Every year publishers, writers, and readers gather en masse for a momentous occasion known as BookCon. I distinctly remember reading articles seven years ago declaring the death of the print industry. Judging by the year over year growth of BookCon, books are more popular than ever. With the ever-increasing popularity of the Young Adult genre, home to series’ like Cassandra Claire’s Shadow Hunters (and various spin-offs, not to mention movie and TV show), and Sarah J. Maas’ Throne of Glass, and A Court of Thorns and Roses series, and more, a conference completely dedicated to books, authors, and the readership that makes them popular makes perfect sense.

My sister and I headed out to this years’ BookCon (#BookCon2018), enticed by the various recaps on social media. The buzz surrounding the conference, it’s events, signings, and temptingly teetering towers of advanced readers copies (ARCs) and book drops, made BookCon seem like the obvious conclusion to a lifelong reading passion.

The reality?

Prepare to walk and stand, but mostly prepare to wait.

The book community is amazing. Readers were tweeting schedules, insider information, informative blog posts.
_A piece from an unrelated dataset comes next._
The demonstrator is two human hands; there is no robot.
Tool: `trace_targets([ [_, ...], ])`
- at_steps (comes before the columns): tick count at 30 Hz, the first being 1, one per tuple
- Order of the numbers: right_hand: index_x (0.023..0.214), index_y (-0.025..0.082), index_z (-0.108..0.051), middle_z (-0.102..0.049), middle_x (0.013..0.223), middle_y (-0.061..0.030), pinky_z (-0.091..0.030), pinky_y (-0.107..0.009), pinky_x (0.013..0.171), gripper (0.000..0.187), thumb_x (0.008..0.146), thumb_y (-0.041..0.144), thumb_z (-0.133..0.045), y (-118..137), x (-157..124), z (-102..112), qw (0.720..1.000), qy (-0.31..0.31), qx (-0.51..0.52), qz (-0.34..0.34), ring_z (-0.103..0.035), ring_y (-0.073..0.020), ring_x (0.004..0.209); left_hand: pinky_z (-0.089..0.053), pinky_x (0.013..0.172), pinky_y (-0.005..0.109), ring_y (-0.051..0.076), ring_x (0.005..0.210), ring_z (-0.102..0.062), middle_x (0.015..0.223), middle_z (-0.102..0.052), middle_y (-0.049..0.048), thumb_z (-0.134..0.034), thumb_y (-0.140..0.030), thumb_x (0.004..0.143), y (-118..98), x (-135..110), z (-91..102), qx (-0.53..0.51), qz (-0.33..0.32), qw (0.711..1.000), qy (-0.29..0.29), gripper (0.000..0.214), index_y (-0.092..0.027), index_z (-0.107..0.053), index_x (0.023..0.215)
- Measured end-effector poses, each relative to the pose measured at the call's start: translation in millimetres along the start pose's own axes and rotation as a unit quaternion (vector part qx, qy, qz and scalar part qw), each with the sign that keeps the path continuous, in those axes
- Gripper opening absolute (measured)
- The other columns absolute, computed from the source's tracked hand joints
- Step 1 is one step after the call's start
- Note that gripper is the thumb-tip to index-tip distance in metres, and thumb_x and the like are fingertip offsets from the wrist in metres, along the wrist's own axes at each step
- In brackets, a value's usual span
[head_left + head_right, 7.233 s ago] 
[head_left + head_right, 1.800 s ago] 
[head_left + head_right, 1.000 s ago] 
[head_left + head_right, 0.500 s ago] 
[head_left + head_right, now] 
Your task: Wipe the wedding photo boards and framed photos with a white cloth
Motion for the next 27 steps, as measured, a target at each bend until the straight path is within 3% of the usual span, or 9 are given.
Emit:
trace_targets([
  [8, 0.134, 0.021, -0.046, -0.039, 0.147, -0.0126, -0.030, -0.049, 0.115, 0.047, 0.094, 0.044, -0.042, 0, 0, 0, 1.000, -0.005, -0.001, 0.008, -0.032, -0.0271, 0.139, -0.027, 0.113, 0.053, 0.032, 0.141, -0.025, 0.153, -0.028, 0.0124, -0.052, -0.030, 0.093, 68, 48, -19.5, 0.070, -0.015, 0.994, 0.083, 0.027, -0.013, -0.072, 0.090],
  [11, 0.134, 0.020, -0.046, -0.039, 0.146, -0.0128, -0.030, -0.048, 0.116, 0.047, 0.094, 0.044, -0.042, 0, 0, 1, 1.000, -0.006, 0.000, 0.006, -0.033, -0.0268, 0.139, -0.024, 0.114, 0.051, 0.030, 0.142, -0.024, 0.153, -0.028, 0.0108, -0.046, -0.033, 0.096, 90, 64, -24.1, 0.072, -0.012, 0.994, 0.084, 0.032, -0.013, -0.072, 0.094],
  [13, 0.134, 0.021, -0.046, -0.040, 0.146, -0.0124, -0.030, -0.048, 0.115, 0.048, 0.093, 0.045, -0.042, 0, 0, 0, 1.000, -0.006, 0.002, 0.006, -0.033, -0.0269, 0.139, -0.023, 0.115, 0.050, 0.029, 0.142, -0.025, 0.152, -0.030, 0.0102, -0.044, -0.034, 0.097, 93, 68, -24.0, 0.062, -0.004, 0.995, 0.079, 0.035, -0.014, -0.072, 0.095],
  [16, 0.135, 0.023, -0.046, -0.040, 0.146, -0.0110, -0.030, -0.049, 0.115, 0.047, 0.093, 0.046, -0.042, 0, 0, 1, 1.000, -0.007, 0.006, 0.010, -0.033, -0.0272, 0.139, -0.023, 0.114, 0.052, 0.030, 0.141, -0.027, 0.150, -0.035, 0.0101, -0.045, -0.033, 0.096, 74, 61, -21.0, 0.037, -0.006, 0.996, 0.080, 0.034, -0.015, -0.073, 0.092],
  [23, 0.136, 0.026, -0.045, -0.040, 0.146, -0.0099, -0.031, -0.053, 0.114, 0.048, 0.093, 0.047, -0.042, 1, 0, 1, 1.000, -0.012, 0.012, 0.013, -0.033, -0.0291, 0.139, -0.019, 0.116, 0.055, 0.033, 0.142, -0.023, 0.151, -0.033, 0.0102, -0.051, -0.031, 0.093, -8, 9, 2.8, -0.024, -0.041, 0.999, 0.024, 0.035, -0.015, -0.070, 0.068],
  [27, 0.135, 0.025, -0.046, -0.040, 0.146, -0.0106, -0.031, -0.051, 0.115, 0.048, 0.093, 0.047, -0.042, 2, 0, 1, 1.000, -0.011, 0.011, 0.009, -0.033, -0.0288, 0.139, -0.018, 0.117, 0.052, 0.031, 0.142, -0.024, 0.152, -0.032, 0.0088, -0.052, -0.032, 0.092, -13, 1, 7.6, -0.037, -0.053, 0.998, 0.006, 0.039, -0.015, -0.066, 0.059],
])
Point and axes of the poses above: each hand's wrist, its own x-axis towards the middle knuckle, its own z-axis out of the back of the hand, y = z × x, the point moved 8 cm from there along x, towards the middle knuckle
The most popular tip? Wear comfortable shoes and plan as much as you can.

However, while standing on one of the many lines we found ourselves that day, many attendees told my sister and I that they had planned their BookCon down to the minute and still were bowled over with the wait times for BookCon events, signings, and book drops. Ladies who were lucky enough to score signing tickets (another tip, don’t hold your breath on those, seasoned BookCon attendees will tell you that tickets to signings – especially popular ones – will be gone in a matter of minutes) revealed that they had skipped multiple signings because they were stuck on long lines.

My sister and I went on Saturday and only ended up with two books – one signed and one from a book drop. The impression we received is that organizers are instructed to tell attendees that no official lines are started more than 30 minutes prior to the start of an event. But often attendees will form “unofficial” lines elsewhere, look for those as early as possible, as those often become the official line and will be started up to an hour and a half before an event starts. Waiting on a book drop or a signing? Show up an hour to two hours ahead. No, I’m not kidding. We showed up two hours before a signing/book drop for Kerri Maniscalco (the Jimmy Patterson team and Kerri were absolutely amazing) and started off at the back of what could only be described as a monster line. We were initially told that we were beyond the limit of books they had, but we determinedly remained on the back end of the line and ended up being amongst the handful of people who received books past the “official” end of the line – which was unfortunate for the 75+ people who had lined up behind us and waited for nothing. That was three hours of waiting, for a single book. Before I continue, this isn’t meant as a rant or a stream of complaints, but people travel far for this conference and I think they should have a realistic expectation of what the conference will be like.

Don’t plan on picking up piles and piles of books. I have no idea where people who post BookCon hauls on social media get so many books from, but skip the lines and don’t miss the exciting talks and panels (like we did). Unless BookCon changes the book drop policy, buy your books online and avoid the painful lines, only wait for the copies and signings you really really want.

Dear BookCon,

There were a few organizational issues. Which is to be expected for a conference of this size. There should be a more organized way to handle lines, ticketed signings should be released at a variety of times instead of all at once to give opportunity to all attendees.

Beyond that, I genuinely feel that publishers should consider giving more to the readers that show up to this conference. From a marketing perspective, publishers have already spent a certain amount of money to be present at this conference, but if they want to leverage the huge amount of potential exposure they should have a value-add for conference attendees. People should not leave having spent 8 hours on their feet, standing on lines waiting to get a book signed, or for a single free book. If you look at other conferences, like BlogHer, much of the initial attraction beyond community building and support was swag. Sponsors could easily get exposure by giving free product. The reading community that shows up to BookCon offers even greater leverage – the chances of them reading and sharing about the books they receive are exponentially greater by nature of this particular community. It’s safe to say that almost all the attendees are readers, have social media presence, and are possibly bloggers, vloggers, social media influencers, or librarians (influencers in their own right), these are people who love books and they love talking about books. And they’ve already invested in participating in a conference about books. Reviews are the bread and butter for authors and publishers, BookCon is the perfect way to facilitate them amongst dedicated and influential readers. Hundreds of people waiting in line for 75 books is not how this community should be treated.

So, is it worth it?

Yes. So much yes. Do I think there should be more perks to attending? Absolutely.

There is nothing like connecting with like-minded people from across the country. My sister and I ended up in so many great conversations with fellow-book lovers, and it was such a great experience. We swapped book recommendations, picked up conference-going tips, and spoke to publishing representatives who were thrilled to share our excitement for their books. My sister and I were also thrilled to meet Kerri Maniscalco, who was incredibly nice after signing books for quite a while. I think it’s really important to support reading, and therefor support the industry, it’s authors, it’s publishers, and conferences.